*How to complete this task*:
Please print the whole of the listing that follows exactly.
(Supplied data begins)
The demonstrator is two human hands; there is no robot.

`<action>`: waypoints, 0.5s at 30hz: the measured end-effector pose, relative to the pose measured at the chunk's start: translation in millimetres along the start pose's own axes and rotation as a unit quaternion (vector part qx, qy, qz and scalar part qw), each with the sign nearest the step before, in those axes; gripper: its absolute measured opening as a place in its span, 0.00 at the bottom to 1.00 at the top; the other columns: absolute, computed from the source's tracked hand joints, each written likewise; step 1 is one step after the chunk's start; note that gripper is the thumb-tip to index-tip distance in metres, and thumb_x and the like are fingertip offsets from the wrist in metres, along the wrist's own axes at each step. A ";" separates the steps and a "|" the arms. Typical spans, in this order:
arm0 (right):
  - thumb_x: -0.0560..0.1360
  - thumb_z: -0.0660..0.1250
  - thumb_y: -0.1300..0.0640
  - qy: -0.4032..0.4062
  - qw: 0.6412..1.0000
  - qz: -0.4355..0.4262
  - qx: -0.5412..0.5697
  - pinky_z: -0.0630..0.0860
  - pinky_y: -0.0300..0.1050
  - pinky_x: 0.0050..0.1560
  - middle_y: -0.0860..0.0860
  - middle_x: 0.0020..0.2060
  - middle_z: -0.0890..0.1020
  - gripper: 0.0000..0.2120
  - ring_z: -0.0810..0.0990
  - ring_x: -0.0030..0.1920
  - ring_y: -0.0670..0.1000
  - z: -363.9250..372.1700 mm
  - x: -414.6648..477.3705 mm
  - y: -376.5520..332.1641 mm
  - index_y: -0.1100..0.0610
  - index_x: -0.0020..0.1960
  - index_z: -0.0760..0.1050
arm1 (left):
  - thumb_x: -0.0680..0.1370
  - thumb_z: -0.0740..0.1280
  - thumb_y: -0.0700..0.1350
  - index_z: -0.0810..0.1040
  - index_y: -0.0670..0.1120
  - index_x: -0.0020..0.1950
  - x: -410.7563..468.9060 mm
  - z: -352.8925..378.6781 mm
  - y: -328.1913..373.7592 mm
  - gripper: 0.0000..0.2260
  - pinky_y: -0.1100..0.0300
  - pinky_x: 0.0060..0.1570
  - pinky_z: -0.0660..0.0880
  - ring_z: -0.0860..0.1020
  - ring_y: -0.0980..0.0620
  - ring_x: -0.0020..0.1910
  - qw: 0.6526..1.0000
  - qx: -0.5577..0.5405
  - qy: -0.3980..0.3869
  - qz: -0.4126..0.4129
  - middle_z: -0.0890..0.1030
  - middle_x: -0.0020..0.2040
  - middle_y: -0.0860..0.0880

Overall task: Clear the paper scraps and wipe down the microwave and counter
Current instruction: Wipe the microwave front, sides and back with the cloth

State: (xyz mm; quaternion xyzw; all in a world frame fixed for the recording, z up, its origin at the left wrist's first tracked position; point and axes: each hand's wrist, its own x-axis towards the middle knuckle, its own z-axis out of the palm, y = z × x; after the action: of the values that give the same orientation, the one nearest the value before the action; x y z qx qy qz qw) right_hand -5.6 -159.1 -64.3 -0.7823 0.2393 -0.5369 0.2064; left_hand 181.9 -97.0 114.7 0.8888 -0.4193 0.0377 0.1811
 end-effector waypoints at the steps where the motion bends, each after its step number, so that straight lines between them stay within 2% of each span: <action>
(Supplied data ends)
*Solution to this task*:
The demonstrator is two human hands; there is no robot.

`<action>`: waypoints, 0.5s at 30hz: the measured end-effector pose, relative to the pose measured at the chunk's start: translation in millimetres along the start pose's own axes and rotation as a unit quaternion (vector part qx, qy, qz and scalar part qw), each with the sign nearest the step before, in those axes; gripper: its absolute measured opening as a place in its span, 0.00 at the bottom to 1.00 at the top; the other columns: absolute, computed from the source's tracked hand joints, each written likewise; step 1 is one step after the chunk's start; note that gripper is the thumb-tip to index-tip distance in metres, and thumb_x and the like are fingertip offsets from the wrist in metres, along the wrist's own axes at each step. A ";" separates the steps and a "|" the arms. Typical spans, in this order:
arm0 (right):
  - thumb_x: -0.0560..0.1360
  - thumb_z: -0.0660..0.1250
  - thumb_y: -0.1300..0.0640
  - qy: -0.4032..0.4062
  - qw: 0.6412..1.0000
  - qz: -0.4355..0.4262
  - qx: -0.5412..0.5697
  - pinky_z: -0.0630..0.0860
  - pinky_y: -0.0300..0.1050
  - pinky_x: 0.0050..0.1560
  - middle_y: -0.0860..0.0860
  - middle_x: 0.0020..0.2060
  - middle_z: -0.0890..0.1020
  - gripper: 0.0000..0.2120
  - ring_z: -0.0810..0.0990
  - ring_x: -0.0030..0.1920
  - ring_y: -0.0670..0.1000
  - z: -363.9250..372.1700 mm
  - x: -414.6648..477.3705 mm
  - y: -376.5520..332.1641 mm
  - index_y: -0.1100..0.0610
  - index_x: -0.0020..0.1960
  - index_z: -0.0760..0.1050
arm1 (left):
  - thumb_x: -0.0680..0.1370
  - thumb_z: -0.0740..0.1280
  - thumb_y: -0.0700..0.1350
  - index_z: -0.0810..0.1040
  - index_y: -0.0670..0.1120
  - index_x: -0.0020..0.1950
  - x: -410.7563..468.9060 mm
  - z: -352.8925..378.6781 mm
  - y: -328.1913..373.7592 mm
  - gripper: 0.0000..0.2260
  - pinky_y: -0.1100..0.0300
  - pinky_x: 0.0060..0.1570
  - pinky_z: -0.0660..0.0880
  - ring_z: -0.0860..0.1020
  - ring_y: -0.0980..0.0620
  - ring_x: -0.0020..0.1910
  - qw: 0.6526..1.0000
  - qx: -0.5577..0.5405
  - qy: -0.3980..0.3869
  - qz: -0.4126..0.4129
  - middle_z: -0.0890..0.1030
  - middle_x: -0.0020..0.2040
  - middle_y: -0.0860..0.0880

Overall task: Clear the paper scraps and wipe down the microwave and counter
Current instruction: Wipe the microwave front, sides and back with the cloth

State: (xyz mm; quaternion xyzw; all in a world frame fixed for the recording, z up, its origin at the left wrist's first tracked position; point and axes: each hand's wrist, its own x-axis towards the middle knuckle, its own z-axis out of the palm, y = z × x; after the action: of the values that give the same orientation, the one nearest the value before the action; x y z qx qy qz qw) right_hand -5.6 -159.1 -64.3 -0.7823 0.2393 -0.5369 0.2064; left_hand 181.9 -97.0 114.7 0.8888 -0.4193 0.0377 0.1811
 end-effector waypoints at the steps where the motion bends, each after its step number, so that straight lines between them stay within 2% of each span: <action>

The work on this exercise is complete.